Dışa Açılıyoruz

1975 senesinde Türk Deniz Kuvvetleri’nin Pendik Tersanesi’nin ihalesi vardı. İhaleye girebilmek için yabancı ortak şartı aranıyordu. O yıllarda şirketimizde danışmanlık yapan Ercüment Kılıçbay’dan, tersane işinde deneyimli bir yabancı firma aramasını istedim. Ercüment Bey, bir süre sonra aradığımız niteliklere sahip bir Fransız firması bulduğunu söyledi. Sanırım Grand Travey Marsell isimli bir şirketti. Paris Büyükelçiliğimizi de devreye sokarak bu şirketle ilk temasları kurduk. Ercüment Bey’le birlikte şirketin merkezinin bulunduğu Paris’e gidip müzakerelere başlama kararı aldık.
O tarihte Türkiye’nin kambiyo rejimi çok katıydı. Yurt dışına çıkışlarda işadamlarına ayrıcalık tanınmıyordu. Yurt dışına çıkarken yanımızda kişi başına en fazla 200 dolar götürebiliyorduk. 200 dolarla bir işadamı yurt dışında ne yapabilir? Bırakın işadamını, herhangi bir vatandaş ne yapabilir? Biz ne yapıyorduk; bire beş, bire on verip yurt dışındaki işçilerden döviz alıyorduk. Daha kredi kartı diye bir şey yoktu. Koca koca işadamları yurt dışında rezil olmayacak kadar para bulundurmak için resmen döviz kaçakçısı durumuna düşüyorlardı. O tarihlerde yurt dışına çıkarken çoraplarının içine, ayakkabısının altına döviz saklayan nice iş adamı bilirim.

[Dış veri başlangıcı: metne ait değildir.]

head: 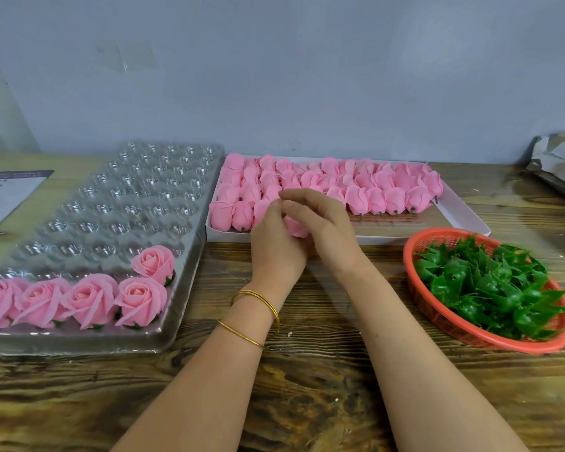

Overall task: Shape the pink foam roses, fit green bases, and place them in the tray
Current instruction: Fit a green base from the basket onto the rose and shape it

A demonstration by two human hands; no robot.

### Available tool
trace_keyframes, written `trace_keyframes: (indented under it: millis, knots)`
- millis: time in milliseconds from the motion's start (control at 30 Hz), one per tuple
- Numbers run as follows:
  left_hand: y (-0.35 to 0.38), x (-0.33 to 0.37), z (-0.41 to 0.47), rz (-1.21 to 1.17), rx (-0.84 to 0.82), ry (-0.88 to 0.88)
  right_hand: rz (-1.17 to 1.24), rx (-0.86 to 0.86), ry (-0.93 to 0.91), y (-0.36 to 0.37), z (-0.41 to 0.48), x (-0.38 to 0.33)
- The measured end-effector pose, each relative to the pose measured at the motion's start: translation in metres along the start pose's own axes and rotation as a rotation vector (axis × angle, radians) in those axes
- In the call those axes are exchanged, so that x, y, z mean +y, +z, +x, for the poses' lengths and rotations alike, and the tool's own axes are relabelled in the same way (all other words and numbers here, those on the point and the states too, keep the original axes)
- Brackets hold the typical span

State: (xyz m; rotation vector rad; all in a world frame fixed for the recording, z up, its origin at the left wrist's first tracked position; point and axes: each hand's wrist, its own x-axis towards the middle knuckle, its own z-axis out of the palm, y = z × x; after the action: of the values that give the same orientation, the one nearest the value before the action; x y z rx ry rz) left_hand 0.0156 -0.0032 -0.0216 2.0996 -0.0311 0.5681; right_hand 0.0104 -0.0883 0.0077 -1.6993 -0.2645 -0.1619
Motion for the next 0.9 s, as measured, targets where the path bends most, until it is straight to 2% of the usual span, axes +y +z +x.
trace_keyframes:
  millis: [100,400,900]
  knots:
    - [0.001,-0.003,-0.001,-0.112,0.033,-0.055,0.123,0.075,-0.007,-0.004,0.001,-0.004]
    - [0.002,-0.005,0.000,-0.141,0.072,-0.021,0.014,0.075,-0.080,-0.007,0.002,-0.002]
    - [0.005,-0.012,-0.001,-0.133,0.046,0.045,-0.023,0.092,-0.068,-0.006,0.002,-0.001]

İşte biz de Fransa’ya iş ortağı bulmaya giderken parasal olarak bu durumdaydık. Olan paraların bir kısmını da İtalya’da harcadık. Avusturya’ya da uğrayıp oradan Paris’e geçtik. Cebimizde kalan paraya baktık. Şanzelize’de ahşap küçük bir otelde kalmaya karar verdik. Daha lüks bir otele yerleşsek parasız kalıp rezil olma riski var. Neyse, biz o bulduğumuz firmaya gittik. Tam randevu saatimizde bizi bekliyorlardı. Bizi çok iyi karşıladılar. Oturduk, konuştuk. Ortaklık müzakerelerinde bütün ayrıntılar ele alındı. Protokol hazırlandı. Karşılıklı teşekkür ettik. Dediler ki, “Ortaklık onuruna bir yemek vermek istiyoruz akşam. İmzayı da orada, yemekte atarız. Yemek için sizi akşam saat sekizde otelinizden alırız.”

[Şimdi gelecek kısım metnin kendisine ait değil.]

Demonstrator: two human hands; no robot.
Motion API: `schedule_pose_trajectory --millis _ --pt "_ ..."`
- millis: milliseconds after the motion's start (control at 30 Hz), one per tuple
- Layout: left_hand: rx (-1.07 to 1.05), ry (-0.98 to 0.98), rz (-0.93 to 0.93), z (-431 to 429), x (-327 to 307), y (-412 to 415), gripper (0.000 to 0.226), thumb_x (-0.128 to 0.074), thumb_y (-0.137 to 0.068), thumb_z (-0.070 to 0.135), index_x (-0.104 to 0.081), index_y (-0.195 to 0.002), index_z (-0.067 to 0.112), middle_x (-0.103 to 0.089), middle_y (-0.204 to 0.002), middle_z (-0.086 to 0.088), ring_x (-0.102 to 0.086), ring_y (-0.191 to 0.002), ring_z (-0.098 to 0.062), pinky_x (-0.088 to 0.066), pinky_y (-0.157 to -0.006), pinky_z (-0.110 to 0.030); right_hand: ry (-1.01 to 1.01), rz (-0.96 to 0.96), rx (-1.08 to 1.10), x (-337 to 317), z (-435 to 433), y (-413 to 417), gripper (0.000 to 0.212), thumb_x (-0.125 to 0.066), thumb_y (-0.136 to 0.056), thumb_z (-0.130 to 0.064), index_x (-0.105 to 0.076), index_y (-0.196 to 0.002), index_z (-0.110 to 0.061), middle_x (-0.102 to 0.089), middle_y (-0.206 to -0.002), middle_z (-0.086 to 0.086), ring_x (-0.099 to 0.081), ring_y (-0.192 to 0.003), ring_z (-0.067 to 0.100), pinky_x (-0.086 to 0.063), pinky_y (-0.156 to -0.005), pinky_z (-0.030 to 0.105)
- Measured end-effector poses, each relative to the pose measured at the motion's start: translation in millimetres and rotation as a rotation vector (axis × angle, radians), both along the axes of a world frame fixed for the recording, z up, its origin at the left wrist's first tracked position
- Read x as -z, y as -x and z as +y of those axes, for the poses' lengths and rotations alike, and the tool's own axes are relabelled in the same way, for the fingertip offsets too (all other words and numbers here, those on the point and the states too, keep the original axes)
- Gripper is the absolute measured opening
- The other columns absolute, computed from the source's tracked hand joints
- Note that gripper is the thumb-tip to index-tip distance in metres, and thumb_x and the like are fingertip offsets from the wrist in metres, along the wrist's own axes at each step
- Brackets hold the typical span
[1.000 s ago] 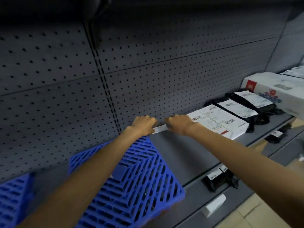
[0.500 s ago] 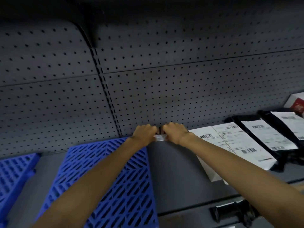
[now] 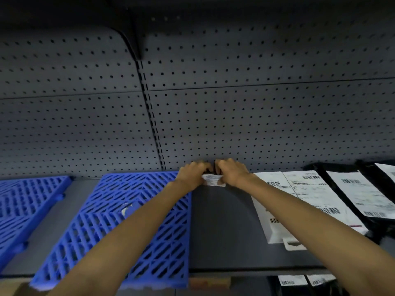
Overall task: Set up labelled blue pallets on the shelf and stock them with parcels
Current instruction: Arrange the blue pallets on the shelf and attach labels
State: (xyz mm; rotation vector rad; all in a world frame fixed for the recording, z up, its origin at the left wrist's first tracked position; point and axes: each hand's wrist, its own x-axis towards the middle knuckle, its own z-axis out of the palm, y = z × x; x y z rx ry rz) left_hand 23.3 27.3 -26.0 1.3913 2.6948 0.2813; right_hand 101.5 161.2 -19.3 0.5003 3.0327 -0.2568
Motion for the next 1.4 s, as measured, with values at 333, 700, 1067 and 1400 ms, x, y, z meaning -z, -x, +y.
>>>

Biz her şey bittiği için son derece mutluyuz. Çıktık randevu saatine kadar keyifle gezdik. Saat yedi buçukta otele geldik. Odalarımıza çıkıp hazırlandık. Tam saat sekizde aşağı indik. Yeni ortaklarımız gelip bizi alacaklar. Resepsiyondan bize bir not verdiler. Ortaklar yok, notları var. Ercüment Bey mesajı okudu. İkimiz de donup kaldık. Ben beynimden vurulmuşa döndüm. Biz, döviz bulmak için o kadar uğraşmışız. Bin bir zorluğa katlanıp Paris’e kadar gelmişiz. Oturmuş konuşmuş, bütün detaylarda anlaşmışız. Protokolümüzü de hazırlamışız. İş imzaya kalmış. Adamlar diyor ki, “Biz sizinle ortaklık yapamayız.” Ortaklığı bozuyorlar yani.
Ortaklığı bozma nedenlerini ertesi gün anladık. Meğer onlara kaldığımız otelin adını ve adresini verince işin rengi değişmiş. Bunlar demişler ki, “Bizimle bu işleri yapacak bir işadamı, gelip Şanzelize’de üçüncü sınıf bir otelde kalmaz.” Ne yaparsın? Yapacak hiçbir şey yok. Orada ağzımızla kuş tutsak artık adamları ikna edemeyiz. Biz döndük, Türkiye’ye geldik. Ertesi gün derhal Fransa Büyükelçiliği’ne telefon ettim. Randevu alıp gittim. Kendimi tanıttım. Yaptığımız işleri anlattım. Bizim Paris Büyükelçiliği aracılığı ile de o tarihteki kambiyo rejimimizi Fransız ortaklara anlattırdık. Ankara’daki büyükelçiliklerini araya sokup onları buraya davet ettik. Adamlar geldiler; şirketimizi, bizi tanıdılar. Misafirimiz oldular. Bir Türk işadamı hakkında yurt dışında kaldığı otele bakarak karar verilemeyeceğini öğrendiler. Bizimle ortaklık sözleşmesini imzalayıp gittiler.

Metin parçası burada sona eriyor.